Directions for this task: Return the run of lines below that opens with the line containing "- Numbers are" and closes with the line containing "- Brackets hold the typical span", keeping each one exact.

==== Provided material ====

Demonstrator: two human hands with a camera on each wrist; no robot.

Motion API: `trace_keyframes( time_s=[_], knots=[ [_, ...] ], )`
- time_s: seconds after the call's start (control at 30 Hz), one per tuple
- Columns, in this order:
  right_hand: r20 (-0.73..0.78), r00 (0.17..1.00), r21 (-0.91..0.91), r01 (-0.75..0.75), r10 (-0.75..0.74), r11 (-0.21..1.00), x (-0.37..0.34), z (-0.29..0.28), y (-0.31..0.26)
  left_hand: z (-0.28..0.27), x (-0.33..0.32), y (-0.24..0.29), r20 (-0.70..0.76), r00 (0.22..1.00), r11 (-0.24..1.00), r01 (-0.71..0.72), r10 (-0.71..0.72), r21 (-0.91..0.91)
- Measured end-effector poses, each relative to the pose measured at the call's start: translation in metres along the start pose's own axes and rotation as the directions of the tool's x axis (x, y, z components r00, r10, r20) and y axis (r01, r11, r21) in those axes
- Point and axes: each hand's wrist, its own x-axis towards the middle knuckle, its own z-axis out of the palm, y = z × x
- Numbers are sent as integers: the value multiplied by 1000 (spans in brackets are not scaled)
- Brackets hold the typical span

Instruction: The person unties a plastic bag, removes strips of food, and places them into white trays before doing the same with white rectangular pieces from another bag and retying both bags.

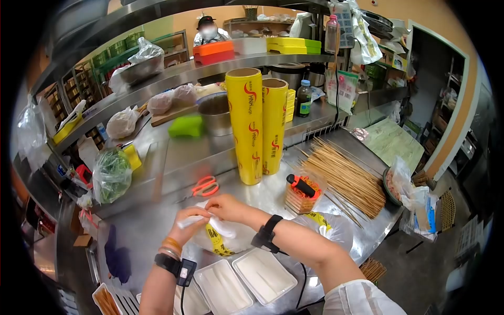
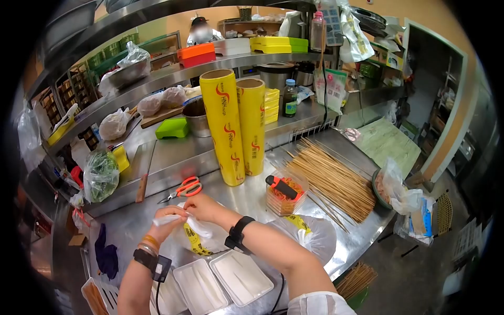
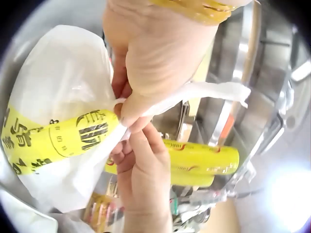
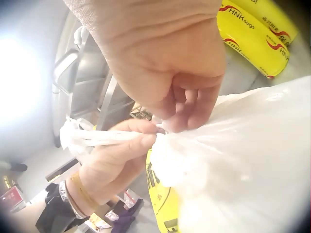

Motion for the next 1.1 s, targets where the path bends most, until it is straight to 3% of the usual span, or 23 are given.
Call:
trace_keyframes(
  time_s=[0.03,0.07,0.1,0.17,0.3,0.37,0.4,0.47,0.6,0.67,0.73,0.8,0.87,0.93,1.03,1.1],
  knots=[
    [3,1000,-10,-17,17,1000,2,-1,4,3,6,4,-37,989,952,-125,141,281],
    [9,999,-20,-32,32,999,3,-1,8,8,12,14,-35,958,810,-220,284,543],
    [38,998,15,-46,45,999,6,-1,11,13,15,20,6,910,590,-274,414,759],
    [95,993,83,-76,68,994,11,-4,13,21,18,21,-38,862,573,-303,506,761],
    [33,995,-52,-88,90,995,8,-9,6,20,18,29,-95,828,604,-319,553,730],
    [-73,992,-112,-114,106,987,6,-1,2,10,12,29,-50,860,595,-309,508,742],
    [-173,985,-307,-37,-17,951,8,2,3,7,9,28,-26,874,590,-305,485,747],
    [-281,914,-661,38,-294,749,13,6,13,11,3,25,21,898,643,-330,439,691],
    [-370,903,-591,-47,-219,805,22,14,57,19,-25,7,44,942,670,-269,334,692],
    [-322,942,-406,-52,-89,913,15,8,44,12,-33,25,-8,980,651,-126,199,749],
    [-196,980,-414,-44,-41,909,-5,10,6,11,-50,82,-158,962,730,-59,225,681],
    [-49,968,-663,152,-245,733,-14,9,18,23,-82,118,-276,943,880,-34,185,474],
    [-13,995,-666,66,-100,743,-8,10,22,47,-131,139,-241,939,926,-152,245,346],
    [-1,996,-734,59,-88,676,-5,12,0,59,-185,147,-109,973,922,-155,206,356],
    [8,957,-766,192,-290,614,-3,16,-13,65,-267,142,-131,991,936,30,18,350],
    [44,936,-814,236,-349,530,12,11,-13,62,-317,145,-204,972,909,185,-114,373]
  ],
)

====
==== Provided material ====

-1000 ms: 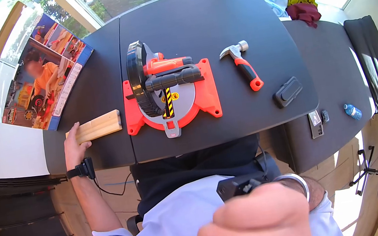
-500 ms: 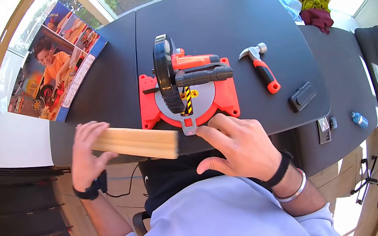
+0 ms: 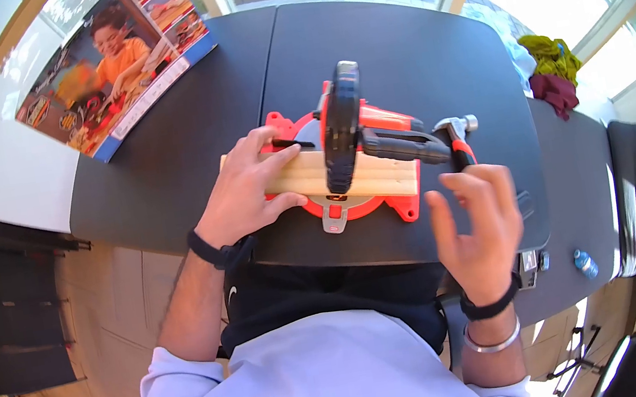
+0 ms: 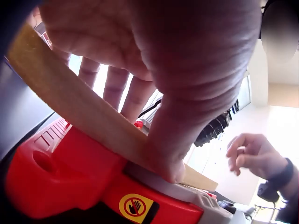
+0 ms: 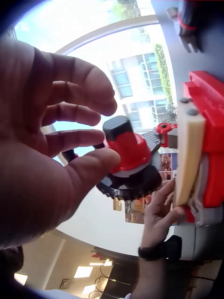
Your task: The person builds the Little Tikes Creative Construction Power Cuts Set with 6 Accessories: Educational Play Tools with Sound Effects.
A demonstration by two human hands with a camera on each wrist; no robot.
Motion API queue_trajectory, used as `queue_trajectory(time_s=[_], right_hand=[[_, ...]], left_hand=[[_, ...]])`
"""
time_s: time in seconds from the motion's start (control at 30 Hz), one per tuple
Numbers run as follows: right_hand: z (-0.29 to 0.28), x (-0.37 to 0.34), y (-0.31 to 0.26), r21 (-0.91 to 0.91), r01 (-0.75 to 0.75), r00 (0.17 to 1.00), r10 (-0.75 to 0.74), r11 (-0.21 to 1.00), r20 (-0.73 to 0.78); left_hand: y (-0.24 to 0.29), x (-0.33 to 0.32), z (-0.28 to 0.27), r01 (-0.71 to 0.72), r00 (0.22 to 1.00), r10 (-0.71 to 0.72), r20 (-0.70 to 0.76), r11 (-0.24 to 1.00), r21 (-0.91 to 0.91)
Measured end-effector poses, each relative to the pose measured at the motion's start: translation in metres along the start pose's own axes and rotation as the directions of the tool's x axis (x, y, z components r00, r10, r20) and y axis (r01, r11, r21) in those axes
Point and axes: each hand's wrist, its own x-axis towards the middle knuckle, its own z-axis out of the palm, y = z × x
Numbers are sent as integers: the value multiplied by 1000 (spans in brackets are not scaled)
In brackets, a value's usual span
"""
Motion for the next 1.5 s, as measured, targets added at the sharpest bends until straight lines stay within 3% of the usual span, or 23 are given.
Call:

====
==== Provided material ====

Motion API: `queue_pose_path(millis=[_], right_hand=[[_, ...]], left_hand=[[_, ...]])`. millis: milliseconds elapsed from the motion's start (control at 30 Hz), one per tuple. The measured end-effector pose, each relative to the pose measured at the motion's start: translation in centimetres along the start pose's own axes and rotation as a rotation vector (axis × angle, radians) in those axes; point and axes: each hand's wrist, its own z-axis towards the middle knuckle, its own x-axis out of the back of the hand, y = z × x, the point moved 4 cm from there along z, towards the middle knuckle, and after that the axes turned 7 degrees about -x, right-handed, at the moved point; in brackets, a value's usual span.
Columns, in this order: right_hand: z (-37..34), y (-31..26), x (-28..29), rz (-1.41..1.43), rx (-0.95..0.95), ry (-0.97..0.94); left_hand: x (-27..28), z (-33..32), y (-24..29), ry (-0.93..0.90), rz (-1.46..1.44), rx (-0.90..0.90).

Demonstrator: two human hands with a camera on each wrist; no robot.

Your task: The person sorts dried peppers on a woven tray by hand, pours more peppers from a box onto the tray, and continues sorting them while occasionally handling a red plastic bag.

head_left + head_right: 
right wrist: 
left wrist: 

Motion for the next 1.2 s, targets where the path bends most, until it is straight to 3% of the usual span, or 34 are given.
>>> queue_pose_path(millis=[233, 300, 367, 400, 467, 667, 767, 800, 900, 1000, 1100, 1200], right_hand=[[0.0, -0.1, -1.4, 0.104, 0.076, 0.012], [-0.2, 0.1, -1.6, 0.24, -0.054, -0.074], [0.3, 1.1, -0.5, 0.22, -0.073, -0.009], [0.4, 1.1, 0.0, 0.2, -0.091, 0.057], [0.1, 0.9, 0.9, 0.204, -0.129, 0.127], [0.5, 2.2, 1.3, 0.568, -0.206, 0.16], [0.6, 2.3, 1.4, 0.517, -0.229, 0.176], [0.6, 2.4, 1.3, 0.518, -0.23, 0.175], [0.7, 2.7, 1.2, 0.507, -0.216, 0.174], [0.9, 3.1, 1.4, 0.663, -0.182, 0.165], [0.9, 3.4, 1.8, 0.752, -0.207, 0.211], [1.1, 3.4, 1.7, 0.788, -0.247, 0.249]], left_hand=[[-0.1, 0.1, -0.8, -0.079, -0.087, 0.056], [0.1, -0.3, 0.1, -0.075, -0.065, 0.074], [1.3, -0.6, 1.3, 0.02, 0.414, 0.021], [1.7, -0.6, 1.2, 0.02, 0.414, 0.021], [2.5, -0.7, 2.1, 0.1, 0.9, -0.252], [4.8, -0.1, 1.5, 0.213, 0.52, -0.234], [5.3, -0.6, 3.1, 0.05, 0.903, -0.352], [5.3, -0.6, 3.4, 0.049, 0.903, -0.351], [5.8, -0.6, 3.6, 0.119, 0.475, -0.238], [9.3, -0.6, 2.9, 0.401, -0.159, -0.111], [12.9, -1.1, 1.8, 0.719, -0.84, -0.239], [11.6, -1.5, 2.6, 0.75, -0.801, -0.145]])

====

Exercise answer:
- Numbers are sent as integers: the value multiplied by 1000 (spans in brackets are not scaled)
- Brackets hold the typical span

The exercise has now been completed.